Obédience : NC Loge : NC 10/01/1999

Réflexions sur la mort

Il existe deux façons d’aborder le problème de la mort ; réciter tout ce que l’on croit ou tenter d’exprimer le peu que l’on sait. Savoir effectuer la distinction afin de ne pas se raconter d’histoire est le propre de la méthode initiatique. Je ne livrerai donc que deux réflexions, car elles forment le peu que je sais.

Antonin Arthaud a merveilleusement exprimé ce que je ressens depuis toujours. " Il y a un mystère dans ma vie dont la base est que je ne suis pas né à Marseille le 4 Septembre 1896, mais que j’y suis passé ce jour-là, venant d’ailleurs, parce que, en réalité, je ne suis jamais né et que je ne peux pas mourir.

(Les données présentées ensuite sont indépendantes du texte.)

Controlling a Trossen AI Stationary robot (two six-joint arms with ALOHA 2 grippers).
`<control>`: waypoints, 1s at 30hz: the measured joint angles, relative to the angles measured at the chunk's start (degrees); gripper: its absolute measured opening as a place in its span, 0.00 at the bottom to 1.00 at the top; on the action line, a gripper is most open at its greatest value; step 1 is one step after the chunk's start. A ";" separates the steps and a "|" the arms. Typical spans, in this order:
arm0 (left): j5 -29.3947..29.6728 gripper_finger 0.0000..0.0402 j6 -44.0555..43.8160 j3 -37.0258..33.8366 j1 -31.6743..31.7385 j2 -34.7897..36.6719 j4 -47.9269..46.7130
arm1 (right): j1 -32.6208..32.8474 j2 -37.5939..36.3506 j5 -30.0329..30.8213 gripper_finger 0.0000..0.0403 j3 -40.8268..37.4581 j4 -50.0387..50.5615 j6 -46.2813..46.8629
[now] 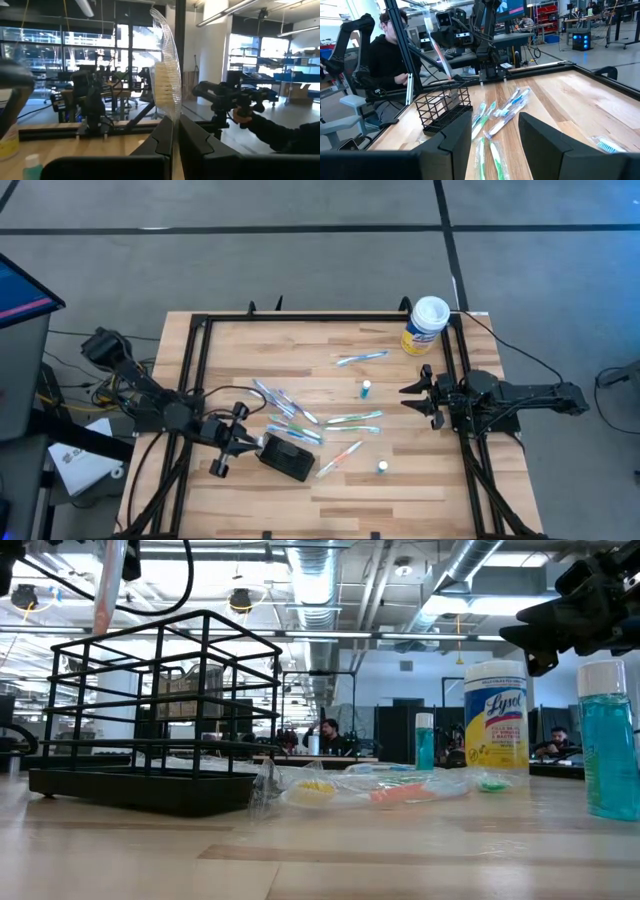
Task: Pick & Place toothbrushing station
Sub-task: Put the orange toothbrush into the mesh organizer
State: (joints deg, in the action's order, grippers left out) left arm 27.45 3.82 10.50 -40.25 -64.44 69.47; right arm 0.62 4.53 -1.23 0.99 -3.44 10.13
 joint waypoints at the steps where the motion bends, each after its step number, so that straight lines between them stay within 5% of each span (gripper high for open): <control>1: 0.11 0.00 0.00 -0.06 -0.22 -0.42 0.60 | -0.02 -0.01 0.00 0.38 0.00 0.00 0.00; 17: 0.62 0.00 0.37 -0.07 -0.98 -14.37 12.48 | -0.02 -0.01 0.00 0.38 0.02 0.00 0.07; 30: 4.32 0.00 0.40 -5.17 -2.68 -16.50 20.53 | 0.00 -0.01 0.00 0.38 0.02 0.00 0.07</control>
State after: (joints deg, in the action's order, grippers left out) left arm 31.78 4.21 5.34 -42.93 -80.95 90.00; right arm 0.62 4.51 -1.23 1.02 -3.44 10.20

Pour les ânes médicaux-légaux, c’est du délire ; pour certains de la poésie, pour moi c’est de la vérité comme un bifteck aux pommes frites ou un coup de vin blanc au comptoir d’en face. " Aussi loin que ma mémoire remonte, je sais cela. Je ne suis jamais né, je ne mourrai pas, je ne fais que passer. Et quand j’observe ce monde, ici, maintenant, ce qui me surprend le plus, c’est de m’y voir. A 42 ans, je ressens toujours la même perplexité à me voir là que lorsque j’avais trois ou quatre ans.

Ma seconde réflexion ? Parfois, je m’éveille à moi-même. Je me souviens hors du temps. Par instants, c’est comme une autre mémoire qui fonctionne. Une mémoire éternelle, intemporelle. Comme si j’avais quitté cet état humain depuis une éternité. Ma belle-sœur a eu deux jumeaux il y a six mois. C’est un fait actuel. Pourtant, pendant quelques fractions de seconde, cette naissance de deux jumeaux n’est qu’un ancien souvenir, un faible écho qui me rappelle quelque chose qui se situe si loin, si loin.

Si je regarde une émission de télévision, mon attention est captée par l’émission. Une fois l’émission terminée et le poste de télévision éteint, je suis le même après qu’avant l’émission. Ce qui a changé n’est pas moi, mais la télévision. Et je pense à Cagliostro, impliqué dans un procès bien réel à propos de l’affaire du collier de la reine. Face à des juges qui n’y comprenaient rien, il osait commencer son plaidoyer par cette phrase sublime : " Je ne suis d’aucune époque ni d’aucun lieu ; en dehors du temps et de l’espace, mon être spirituel vit son éternelle existence et, si je plonge dans ma pensée en remontant le cours des âges, si j’étends mon esprit vers un mode d’existence éloigné de celui que vous percevez, je deviens celui que je désire… "

Tout cela, chacun le sait au plus profond de lui. Même si l’émission de télévision capte son attention au point de lui laisser croire qu’il est dans l’émission et qu’il s’éteindra avec elle. C’est en vous. Comme l’écrivait encore Cagliostro, " Me voici : je suis Noble et Voyageur ; je parle, et votre âme frémit en reconnaissant d’anciennes paroles ; une voix, qui est en vous, et qui s’était tue depuis bien longtemps, répond à l’appel de la mienne. "

Nul ne peut jurer de ses réactions face à la mort, le jour venu. Mais je pense que la plupart des gens n’ont pas réellement peur de la mort. Ils sont plutôt, et c’est légitime, terrorisés par la souffrance. Si la souffrance m’est épargnée, j’ose penser que je vivrai mes derniers instants dans un curieux sentiment de perplexité mêlé de l’impression de retrouver ma véritable nature, hors de toute distraction. En me sentant aussi détaché du problème que je me suis senti étranger à cette vie.